Interesting point :) I guess what I'm talking about would be a niche browser.
The one that currently comes closest to this is Xombrero[1], still delivering
a lot of highly complex code because that's all we got nowadays.

[1]
[https://opensource.conformal.com/wiki/xombrero](https://opensource.conformal.com/wiki/xombrero)

------
github-cat
The reality is that we want everyone to be happy, so we are often forced to
workaround the workarounds. The end result is everything gets slowed down and
messed up gradually.

This happens because of many reasons but it will happen in the future again
and again. This is part of software development.
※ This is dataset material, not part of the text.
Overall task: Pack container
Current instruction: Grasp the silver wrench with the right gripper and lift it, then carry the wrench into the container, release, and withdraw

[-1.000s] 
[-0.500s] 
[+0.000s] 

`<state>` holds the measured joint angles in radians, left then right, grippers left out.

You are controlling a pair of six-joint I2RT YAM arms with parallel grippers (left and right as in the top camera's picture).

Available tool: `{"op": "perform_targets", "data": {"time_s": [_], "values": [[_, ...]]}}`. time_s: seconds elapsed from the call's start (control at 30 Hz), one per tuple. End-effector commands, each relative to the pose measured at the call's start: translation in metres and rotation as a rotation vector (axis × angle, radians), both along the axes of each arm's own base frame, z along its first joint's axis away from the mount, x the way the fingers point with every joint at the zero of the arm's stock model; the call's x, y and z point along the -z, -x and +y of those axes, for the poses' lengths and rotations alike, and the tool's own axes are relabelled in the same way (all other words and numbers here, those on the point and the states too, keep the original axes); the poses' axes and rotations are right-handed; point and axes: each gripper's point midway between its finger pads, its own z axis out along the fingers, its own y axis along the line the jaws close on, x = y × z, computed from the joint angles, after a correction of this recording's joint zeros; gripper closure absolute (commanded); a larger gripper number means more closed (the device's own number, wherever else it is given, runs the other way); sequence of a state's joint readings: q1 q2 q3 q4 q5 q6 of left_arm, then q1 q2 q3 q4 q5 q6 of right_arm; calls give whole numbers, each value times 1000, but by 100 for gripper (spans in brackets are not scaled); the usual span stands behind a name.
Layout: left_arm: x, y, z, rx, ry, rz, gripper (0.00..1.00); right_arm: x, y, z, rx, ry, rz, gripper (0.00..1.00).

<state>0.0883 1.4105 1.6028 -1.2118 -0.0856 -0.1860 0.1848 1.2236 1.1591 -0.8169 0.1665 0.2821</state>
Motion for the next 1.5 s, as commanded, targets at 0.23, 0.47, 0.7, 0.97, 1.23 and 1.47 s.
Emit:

The best thing we can do to reduce this kind of cost is to think before we do.
A good design and discipline often saves much.

------
taeric
I would rather a realistic and functional reference for developers. Being a
clean and modern charade is almost certainly part of the problem with most
reference material.

------
mtgx
Mozilla really should be as aggressive as it possibly can be about Servo and
rewriting other core components in Rust. This is what will give Firefox that
new "fresh look" that Firefox is in dire need of. If they do this and they do
it quickly I guarantee both developers and users will start actually being
_excited_ about Firefox again, as opposed to content at best (mainly because
it's what they were already using or have a radical anti-Google stance,
despite all the security benefits of Chrome compared to Firefox right now).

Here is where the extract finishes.